If this is the case for you, you must pay back your employer for any private fuel which they pay for as part of your fuel bills - or face a tax charge (which could be quite hefty).
Consider the following example - even if you don't follow how it's calculated, note the final payment at the end!
If your private mileage is currently 560 miles a month, and you drive a 1900cc diesel engine car, the rate per mile to cover fuel charges, as quoted in the latest rates published by HMRC, is 11p per mile. Accordingly, you should repay £61.60 a month to your employer.
Based on the above example, if the vehicle’s list price when new was £25,000, and the car benefit charge rate was 26% (based on a 130g/km CO2 rating) the benefit in kind charge for the year would be £6,500.
With no repayment of private fuel, there would also be a £5,772 car fuel charge.
Both these amounts would be added to your taxable income for the year. If you were a higher rate tax payer the car fuel charge would cost you £2,308.80 a year in additional tax (£5,772 x 40%). This amounts to £192.40 per month.
If your actual private mileage proved, on average, to be 560 miles a month, you would therefore save £130.80 per month (£192.40 - £61.60) by repaying the cost of your private mileage.
You'll definitely need a calculator to work it out (or an accountant) but it is worth crunching the numbers.
Obviously, the lower your private mileage, the more likely a repayment system will save you money, but you will need to take action before the 5 April 2017.

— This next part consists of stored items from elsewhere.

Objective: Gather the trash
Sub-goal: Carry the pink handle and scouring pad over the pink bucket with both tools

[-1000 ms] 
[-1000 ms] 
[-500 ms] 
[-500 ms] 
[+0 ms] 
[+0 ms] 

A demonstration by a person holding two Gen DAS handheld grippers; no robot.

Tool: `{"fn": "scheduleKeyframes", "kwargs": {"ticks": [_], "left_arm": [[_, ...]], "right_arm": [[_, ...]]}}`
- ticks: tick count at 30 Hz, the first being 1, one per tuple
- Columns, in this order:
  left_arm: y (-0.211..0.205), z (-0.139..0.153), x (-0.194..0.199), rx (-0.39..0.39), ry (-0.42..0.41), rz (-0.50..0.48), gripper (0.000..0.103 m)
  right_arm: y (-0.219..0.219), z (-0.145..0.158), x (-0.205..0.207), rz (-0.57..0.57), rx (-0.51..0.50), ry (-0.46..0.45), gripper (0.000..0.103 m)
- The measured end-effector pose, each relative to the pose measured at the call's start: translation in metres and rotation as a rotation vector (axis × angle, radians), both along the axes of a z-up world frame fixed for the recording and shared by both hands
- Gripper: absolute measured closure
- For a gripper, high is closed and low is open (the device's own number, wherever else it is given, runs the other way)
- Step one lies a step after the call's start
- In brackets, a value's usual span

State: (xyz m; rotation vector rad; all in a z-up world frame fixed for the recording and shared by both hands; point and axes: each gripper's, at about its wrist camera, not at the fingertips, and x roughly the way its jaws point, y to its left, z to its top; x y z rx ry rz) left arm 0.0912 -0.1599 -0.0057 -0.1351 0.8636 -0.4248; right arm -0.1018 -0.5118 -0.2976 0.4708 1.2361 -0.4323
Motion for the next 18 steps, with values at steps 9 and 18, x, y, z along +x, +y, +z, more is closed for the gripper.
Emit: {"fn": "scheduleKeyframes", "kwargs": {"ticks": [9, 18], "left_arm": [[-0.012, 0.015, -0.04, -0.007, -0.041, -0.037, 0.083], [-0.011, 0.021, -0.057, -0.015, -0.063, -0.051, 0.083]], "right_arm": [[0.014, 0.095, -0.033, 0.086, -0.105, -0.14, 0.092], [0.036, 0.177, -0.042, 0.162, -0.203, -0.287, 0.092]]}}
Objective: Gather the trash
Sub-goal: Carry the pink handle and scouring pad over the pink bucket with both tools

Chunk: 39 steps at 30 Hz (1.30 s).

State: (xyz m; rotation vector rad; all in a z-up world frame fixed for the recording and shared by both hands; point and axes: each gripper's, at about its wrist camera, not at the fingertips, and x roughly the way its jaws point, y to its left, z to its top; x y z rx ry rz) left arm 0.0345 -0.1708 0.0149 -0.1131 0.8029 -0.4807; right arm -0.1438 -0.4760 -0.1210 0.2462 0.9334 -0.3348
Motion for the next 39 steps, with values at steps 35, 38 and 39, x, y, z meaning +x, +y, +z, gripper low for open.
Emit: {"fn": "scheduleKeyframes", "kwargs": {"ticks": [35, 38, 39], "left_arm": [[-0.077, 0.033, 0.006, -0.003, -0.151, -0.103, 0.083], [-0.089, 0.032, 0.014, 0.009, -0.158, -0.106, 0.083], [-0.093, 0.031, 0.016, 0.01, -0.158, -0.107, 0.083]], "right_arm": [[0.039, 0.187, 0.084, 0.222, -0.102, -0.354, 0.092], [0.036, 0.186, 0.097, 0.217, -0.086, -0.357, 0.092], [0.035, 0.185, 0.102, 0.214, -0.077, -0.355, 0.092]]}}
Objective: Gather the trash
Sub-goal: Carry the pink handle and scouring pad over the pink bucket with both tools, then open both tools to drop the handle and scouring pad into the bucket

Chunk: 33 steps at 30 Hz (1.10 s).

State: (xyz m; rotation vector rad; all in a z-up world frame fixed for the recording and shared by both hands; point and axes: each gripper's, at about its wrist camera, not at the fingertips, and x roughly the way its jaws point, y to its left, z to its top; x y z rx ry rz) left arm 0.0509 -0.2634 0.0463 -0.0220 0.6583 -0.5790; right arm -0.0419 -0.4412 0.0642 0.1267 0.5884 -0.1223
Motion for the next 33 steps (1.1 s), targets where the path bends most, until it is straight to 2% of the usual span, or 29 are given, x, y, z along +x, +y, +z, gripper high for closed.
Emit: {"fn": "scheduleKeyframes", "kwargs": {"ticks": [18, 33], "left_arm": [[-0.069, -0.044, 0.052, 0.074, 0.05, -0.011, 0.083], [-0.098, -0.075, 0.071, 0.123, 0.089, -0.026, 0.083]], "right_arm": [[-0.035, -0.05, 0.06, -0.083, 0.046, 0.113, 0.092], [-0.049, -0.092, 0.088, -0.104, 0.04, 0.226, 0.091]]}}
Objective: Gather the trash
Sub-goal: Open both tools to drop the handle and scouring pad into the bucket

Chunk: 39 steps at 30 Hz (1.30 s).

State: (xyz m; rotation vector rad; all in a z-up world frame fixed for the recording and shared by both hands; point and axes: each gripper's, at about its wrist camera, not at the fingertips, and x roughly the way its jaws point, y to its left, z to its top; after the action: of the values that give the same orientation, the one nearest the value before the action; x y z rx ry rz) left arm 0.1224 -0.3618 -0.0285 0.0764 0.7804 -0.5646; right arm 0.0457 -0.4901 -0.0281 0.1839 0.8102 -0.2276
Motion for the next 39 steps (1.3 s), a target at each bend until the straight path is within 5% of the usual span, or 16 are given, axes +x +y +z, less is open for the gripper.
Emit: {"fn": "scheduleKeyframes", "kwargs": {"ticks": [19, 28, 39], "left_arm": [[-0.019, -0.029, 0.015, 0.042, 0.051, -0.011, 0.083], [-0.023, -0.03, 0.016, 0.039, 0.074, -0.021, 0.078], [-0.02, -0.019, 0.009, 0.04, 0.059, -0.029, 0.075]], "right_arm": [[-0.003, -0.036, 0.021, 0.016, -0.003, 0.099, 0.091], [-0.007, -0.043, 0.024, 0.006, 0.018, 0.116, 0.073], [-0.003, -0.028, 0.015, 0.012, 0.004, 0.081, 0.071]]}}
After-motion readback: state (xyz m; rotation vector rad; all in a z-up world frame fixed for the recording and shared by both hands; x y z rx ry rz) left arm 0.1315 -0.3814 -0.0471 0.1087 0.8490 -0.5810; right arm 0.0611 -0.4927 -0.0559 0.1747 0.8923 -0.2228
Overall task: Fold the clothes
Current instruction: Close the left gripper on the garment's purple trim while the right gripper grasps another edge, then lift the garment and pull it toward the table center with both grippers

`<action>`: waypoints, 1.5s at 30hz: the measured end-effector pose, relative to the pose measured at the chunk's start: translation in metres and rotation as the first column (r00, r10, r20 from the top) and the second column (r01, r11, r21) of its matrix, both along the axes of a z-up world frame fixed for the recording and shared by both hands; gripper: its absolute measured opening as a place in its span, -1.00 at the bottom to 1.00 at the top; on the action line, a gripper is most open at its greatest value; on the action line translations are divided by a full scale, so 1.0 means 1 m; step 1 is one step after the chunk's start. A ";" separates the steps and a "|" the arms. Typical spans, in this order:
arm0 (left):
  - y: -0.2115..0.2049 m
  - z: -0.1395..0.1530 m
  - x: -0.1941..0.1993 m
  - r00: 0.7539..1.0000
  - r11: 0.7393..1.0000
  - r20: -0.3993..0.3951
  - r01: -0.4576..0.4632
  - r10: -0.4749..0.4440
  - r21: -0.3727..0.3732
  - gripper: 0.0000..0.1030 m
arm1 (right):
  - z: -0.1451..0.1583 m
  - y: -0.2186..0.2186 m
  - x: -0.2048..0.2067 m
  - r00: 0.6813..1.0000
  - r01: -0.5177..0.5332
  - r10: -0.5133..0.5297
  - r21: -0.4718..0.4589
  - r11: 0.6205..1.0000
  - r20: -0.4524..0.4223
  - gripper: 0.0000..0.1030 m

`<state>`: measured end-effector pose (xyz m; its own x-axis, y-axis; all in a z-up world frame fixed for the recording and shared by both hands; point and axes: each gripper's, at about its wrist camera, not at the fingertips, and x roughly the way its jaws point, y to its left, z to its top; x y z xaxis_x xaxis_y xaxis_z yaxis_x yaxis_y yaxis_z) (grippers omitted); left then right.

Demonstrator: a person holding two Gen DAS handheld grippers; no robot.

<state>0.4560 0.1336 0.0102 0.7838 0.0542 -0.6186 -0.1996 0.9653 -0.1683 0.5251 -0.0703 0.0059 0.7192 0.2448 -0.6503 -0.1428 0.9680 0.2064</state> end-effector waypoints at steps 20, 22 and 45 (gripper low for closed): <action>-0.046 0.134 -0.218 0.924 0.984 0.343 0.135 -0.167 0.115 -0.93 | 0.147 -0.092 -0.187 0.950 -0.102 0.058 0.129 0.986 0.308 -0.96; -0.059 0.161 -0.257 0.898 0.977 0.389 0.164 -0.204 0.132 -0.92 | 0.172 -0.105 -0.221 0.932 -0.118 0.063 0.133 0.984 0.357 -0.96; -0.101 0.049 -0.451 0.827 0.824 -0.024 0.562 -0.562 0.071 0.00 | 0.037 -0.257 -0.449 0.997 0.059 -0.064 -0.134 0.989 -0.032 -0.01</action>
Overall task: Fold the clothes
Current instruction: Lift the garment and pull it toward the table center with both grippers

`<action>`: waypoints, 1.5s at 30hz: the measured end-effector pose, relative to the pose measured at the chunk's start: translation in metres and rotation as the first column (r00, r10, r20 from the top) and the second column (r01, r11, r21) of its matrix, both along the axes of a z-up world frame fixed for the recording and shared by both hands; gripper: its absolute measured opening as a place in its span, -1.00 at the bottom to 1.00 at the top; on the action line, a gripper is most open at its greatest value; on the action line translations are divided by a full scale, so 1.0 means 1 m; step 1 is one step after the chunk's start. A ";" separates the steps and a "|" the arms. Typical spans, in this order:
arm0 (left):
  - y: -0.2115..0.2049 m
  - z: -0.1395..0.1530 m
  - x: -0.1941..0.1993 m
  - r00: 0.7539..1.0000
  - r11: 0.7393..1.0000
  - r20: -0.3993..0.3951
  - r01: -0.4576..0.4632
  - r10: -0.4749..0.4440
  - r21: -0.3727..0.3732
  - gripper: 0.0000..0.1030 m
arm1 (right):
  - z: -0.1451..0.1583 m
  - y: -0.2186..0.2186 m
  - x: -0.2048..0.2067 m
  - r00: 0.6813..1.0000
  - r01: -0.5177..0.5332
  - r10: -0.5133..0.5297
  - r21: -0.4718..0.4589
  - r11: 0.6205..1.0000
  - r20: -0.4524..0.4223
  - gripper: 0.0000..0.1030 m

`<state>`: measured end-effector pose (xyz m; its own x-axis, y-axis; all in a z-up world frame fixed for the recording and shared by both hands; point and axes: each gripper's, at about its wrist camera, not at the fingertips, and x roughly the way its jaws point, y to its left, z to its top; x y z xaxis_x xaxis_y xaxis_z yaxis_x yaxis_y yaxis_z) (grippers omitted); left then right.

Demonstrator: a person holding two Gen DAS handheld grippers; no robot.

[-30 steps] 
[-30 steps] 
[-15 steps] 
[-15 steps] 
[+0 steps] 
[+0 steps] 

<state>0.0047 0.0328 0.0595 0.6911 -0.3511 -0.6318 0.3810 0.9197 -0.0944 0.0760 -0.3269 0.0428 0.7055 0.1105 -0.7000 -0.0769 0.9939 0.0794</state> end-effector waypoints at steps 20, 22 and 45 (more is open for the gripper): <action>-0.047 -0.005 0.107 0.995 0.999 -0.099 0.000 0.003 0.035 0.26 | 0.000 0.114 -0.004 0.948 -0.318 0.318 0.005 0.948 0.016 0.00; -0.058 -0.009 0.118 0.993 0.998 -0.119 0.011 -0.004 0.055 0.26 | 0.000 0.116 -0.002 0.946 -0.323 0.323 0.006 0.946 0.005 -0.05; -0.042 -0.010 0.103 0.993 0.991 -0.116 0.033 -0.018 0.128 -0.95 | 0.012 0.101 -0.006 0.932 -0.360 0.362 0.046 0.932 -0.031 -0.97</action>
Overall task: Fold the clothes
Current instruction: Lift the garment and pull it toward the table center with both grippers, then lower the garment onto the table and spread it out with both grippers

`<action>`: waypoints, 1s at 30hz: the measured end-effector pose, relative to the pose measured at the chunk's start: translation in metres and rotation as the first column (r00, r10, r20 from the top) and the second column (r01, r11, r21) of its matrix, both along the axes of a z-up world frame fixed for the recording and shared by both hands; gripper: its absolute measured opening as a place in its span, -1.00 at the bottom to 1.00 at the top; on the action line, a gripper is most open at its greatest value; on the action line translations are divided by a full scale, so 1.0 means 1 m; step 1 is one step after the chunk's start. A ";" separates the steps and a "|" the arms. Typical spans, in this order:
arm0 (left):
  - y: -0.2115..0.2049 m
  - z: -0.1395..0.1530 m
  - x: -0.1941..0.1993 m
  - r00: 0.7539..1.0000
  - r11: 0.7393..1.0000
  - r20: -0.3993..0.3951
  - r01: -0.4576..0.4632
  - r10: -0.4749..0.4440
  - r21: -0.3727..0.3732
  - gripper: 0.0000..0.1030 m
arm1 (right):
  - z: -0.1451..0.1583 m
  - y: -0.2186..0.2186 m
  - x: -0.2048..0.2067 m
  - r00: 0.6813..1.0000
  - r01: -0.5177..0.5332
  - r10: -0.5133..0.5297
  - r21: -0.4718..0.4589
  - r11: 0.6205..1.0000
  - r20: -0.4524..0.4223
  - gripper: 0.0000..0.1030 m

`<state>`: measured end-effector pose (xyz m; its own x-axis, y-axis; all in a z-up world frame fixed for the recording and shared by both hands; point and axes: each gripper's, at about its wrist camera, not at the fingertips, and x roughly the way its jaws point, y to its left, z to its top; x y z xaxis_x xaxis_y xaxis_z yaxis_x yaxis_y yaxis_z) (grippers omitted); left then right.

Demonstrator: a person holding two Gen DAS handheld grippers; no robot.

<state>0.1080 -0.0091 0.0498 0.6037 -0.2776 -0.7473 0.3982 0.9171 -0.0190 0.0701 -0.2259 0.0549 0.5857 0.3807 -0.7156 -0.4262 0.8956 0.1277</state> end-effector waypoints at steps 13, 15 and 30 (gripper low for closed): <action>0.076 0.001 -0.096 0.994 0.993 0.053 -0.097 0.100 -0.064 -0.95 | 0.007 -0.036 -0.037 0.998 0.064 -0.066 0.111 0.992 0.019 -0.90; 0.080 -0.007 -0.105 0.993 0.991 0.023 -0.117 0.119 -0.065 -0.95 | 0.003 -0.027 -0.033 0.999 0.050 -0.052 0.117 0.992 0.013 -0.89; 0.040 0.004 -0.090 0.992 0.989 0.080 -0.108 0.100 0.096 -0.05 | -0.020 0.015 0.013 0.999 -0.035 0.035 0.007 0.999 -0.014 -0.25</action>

If you'd like some advice about your own circumstances - whether that's as an employee or an employer - then by all means get in touch with us here at Jones Harris for a no-obligation chat.
Salary Sacrifice Schemes Set for the Chop
Changes are ahead to various benefit schemes - take action if you think you could be affected.
'Salary sacrifice' is a term applied to benefits taken in place of salary. In many respects these benefits provide you with a higher “take home” value than if the benefits were treated the same as cash income. The government are planning to curb this practice in the expectation that it will add £1bn a year to tax revenues by 2020.
No definitive list has been published yet of which benefits will be affected, but it's expected to affect:
- Mobile phones and tablets
- Car parking
- Gym membership, and possibly
- Health check-ups
There are a number of benefits that will not be affected by these changes. They are:
- Child care
- Cycle to work schemes
- Ultra-low emission cars (CO2 emissions up to 75g/km)
Benefits which were in place before April 2017 will be protected for 1 year, and arrangements in place before April 2017 for cars, accommodation and school fees will be protected for up to 4 years.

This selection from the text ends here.